Valiente believes that this impact would be more positive if tourists built relationships with the people whose homes they’re visiting and made an effort to interact with them.
“How do they see you?” he asked. “What do they see that you are coming to do here? Do they see that you are coming just to relax and chill out at the beach? Or do they see that you are coming here to interact with them and be interested in our culture, which is – besides the water and the nice beaches – one of the most important assets we have.”
Despite the fact that the Guna culture is one of their most valuable assets, Valiente has watched it struggle to survive Western influence.
“Unfortunately, in the occidental world we have a very colonial society that forces people to believe that materialism is the best way to live: that buying stuff is what is going to make you feel happy,” he said. “But for the Guna people, we don’t have to be rich in this life, because according to us, when we die we are going to go to a place where everything is gold.

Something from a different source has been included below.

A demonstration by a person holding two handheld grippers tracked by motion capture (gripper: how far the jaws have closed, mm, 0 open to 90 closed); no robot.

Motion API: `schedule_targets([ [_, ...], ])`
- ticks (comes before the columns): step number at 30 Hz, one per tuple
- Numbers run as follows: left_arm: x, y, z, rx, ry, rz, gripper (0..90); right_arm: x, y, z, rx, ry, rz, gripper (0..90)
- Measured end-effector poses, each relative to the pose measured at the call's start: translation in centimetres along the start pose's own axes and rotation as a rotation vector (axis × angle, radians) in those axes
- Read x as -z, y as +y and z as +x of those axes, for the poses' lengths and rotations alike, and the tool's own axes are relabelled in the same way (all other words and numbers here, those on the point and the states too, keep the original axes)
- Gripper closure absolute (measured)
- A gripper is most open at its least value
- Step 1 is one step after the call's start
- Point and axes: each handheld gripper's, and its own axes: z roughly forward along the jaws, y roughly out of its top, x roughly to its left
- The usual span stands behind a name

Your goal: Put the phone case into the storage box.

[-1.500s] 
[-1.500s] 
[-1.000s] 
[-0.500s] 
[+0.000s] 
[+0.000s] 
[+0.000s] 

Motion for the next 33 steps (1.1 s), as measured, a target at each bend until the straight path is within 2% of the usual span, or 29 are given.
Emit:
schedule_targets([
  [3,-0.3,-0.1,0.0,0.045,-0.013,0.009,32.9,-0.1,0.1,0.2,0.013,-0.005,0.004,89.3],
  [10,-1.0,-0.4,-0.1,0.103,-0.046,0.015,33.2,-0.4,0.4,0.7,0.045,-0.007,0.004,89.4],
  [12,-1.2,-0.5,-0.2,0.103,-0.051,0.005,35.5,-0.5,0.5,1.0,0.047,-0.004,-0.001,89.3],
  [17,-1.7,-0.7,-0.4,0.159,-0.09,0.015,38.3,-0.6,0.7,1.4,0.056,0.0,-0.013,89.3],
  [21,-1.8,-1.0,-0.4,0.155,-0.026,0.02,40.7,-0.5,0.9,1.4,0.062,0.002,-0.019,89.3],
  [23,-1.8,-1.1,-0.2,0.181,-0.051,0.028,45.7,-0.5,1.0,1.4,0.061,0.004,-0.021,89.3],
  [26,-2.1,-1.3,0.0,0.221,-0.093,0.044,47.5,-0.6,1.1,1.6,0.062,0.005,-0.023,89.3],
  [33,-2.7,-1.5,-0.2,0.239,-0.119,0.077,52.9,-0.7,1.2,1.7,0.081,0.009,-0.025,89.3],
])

So for us, material stuff is not important. But when you start getting people that come here and have cell phones and have TVs and talk about all this stuff that happens in the Western society, then you also start wondering, ‘OK, am I living good here (on) an island in the middle of nowhere? Or should I also get a cell phone? Should I also get a TV? Should I also get cable TV?’”
For this reason, Valiente can see a positive side to leaving the islands. “I think it’s a great opportunity for everyone to embrace a culture that’s about to get lost,” he said. He wants to publish art across Panama that makes people realize, “Okay, that culture is being lost, but it’s time also for us to get it back.”
“Instead of looking it as something maybe bad or very negative, we could look at it as something totally positive and something that could even make our society better,” he said.
Although climate change threatens to push the Guna people away from their island homes, the tragedy may allow them to regain part of their culture that has changed with tourism, he said. However, it is still unclear how their economy will recover from the loss of tourism or how much of it they can reestablsih with the mainland as a base. In the meantime, only time will tell how the budding ecotourism industry at Kalu Yala may affect the culture of San Miguel.
Despite the challenges that arise from tourism and climate change, López believes that the native cultures in Panama will survive.
“Cultures are dynamic: we’ll lose some of it and then we will integrate new things,” he said. “At some point, what we had 100 years ago is not going to be the same anymore. But cultures (are) dynamic.”